An SMA gives equal weight to all prices in the lookback period. An EMA gives more weight to recent prices, making it more responsive to current price changes than an SMA.
How do I interpret a crossover of two SMAs?
When a shorter-term SMA crosses above a longer-term SMA, it’s often seen as a bullish signal. When a shorter-term SMA crosses below a longer-term SMA, it’s often seen as a bearish signal.
Can SMAs predict future prices?
No, SMAs are lagging indicators, meaning they are based on past price data. They help identify trends and potential support/resistance levels but do not predict future prices with certainty.
What if the price is moving sideways?
In sideways or choppy markets, SMAs can be less effective and may generate frequent false signals (whipsaws). It’s often best to use SMAs in trending markets or combine them with other tools to confirm signals.
How many SMAs should I use at once?
It’s generally recommended not to overload your chart with too many SMAs. Many traders find success using one or two SMAs, such as a short-term and a long-term one, to identify trends and potential crossovers.
Are SMAs the only technical indicator I need?
No, SMAs are just one tool among many in technical analysis. For more robust trading decisions, it’s advisable to use SMAs in combination with other indicators (like RSI, MACD) and fundamental analysis.
What this page does NOT cover (and where to go next)
- Exponential Moving Averages (EMAs) and other advanced moving average types: While SMAs are foundational, EMAs and Weighted Moving Averages (WMAs) offer different ways to smooth data.

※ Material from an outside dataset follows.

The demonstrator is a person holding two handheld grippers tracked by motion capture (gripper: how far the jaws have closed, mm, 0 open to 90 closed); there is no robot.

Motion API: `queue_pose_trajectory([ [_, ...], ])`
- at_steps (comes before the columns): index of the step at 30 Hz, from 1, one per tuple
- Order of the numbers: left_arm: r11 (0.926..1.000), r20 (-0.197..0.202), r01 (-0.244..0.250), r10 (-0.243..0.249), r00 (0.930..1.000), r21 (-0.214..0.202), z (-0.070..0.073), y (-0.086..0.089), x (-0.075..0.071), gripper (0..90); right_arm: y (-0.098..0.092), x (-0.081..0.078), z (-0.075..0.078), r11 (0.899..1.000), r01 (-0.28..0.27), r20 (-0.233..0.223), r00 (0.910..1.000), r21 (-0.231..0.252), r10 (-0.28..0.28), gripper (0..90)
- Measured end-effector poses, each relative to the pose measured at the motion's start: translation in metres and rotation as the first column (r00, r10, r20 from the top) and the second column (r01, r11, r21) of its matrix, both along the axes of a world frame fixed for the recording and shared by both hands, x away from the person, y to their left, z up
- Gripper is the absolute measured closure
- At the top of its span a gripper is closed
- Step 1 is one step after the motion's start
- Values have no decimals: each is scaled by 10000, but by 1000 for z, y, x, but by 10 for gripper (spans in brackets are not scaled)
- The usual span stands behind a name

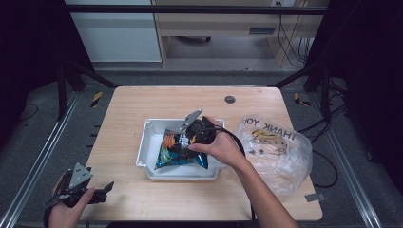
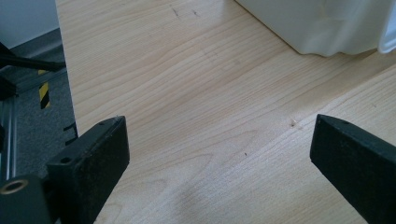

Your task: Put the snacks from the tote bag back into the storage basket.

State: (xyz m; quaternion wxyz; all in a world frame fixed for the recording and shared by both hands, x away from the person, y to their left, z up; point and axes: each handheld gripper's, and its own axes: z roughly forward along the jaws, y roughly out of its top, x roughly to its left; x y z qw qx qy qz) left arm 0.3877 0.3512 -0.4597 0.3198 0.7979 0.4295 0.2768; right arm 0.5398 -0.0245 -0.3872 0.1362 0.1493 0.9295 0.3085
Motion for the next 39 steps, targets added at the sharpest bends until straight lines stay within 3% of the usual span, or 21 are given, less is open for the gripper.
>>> queue_pose_trajectory([
  [11,10000,-16,-6,6,10000,10,0,0,0,43,-5,-5,8,9996,203,10,9998,194,-203,80],
  [27,10000,-22,-16,16,10000,-2,0,0,0,42,-14,-17,25,9954,434,12,9990,853,-436,71],
  [39,10000,-48,2,-1,10000,21,-1,0,0,41,-23,-26,38,9834,1226,243,9916,1342,-1269,68],
])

- Complex trading strategies involving SMAs: This guide focuses on calculation; actual trading strategies involve combining SMAs with other indicators and risk management.

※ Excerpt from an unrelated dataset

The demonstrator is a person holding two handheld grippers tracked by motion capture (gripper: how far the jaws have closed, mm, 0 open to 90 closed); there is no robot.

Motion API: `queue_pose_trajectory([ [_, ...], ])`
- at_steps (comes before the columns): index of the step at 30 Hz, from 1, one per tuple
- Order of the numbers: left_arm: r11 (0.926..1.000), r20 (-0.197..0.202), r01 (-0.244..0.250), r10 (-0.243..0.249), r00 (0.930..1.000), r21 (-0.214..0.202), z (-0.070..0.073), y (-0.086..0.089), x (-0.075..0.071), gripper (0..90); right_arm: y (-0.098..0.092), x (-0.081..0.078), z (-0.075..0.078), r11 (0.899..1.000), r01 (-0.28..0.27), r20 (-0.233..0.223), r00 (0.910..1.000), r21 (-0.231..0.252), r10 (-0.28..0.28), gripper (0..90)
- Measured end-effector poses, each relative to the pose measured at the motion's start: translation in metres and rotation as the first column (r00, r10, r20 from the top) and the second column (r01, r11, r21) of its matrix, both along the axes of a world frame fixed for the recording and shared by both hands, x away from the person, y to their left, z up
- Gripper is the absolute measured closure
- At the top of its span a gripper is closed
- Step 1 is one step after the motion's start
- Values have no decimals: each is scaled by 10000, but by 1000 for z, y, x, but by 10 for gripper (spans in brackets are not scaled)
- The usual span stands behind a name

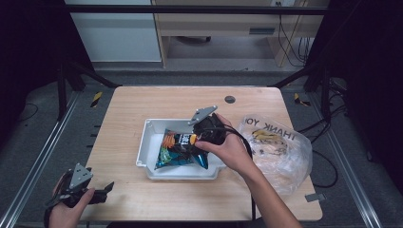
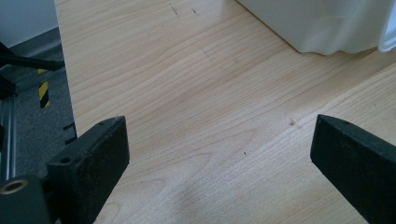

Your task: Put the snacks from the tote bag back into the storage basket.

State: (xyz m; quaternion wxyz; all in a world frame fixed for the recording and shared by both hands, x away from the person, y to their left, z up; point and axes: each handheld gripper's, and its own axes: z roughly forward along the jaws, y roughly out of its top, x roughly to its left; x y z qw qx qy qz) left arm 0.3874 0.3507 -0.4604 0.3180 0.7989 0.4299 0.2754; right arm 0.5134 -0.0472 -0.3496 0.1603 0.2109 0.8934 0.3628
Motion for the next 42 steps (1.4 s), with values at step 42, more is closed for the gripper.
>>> queue_pose_trajectory([
  [42,10000,14,-46,46,10000,-50,-1,-3,0,40,-83,-51,7,9540,2937,667,9524,603,-2975,62],
])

- Backtesting and optimizing SMA periods: Determining the “best” SMA period for a specific asset often involves historical testing.
- Using SMAs in algorithmic trading: Automated trading systems require a deeper dive into programming and strategy implementation.
- Fundamental analysis of assets: Understanding a company’s financials or economic factors is crucial for long-term investment decisions, beyond technical indicators like SMAs.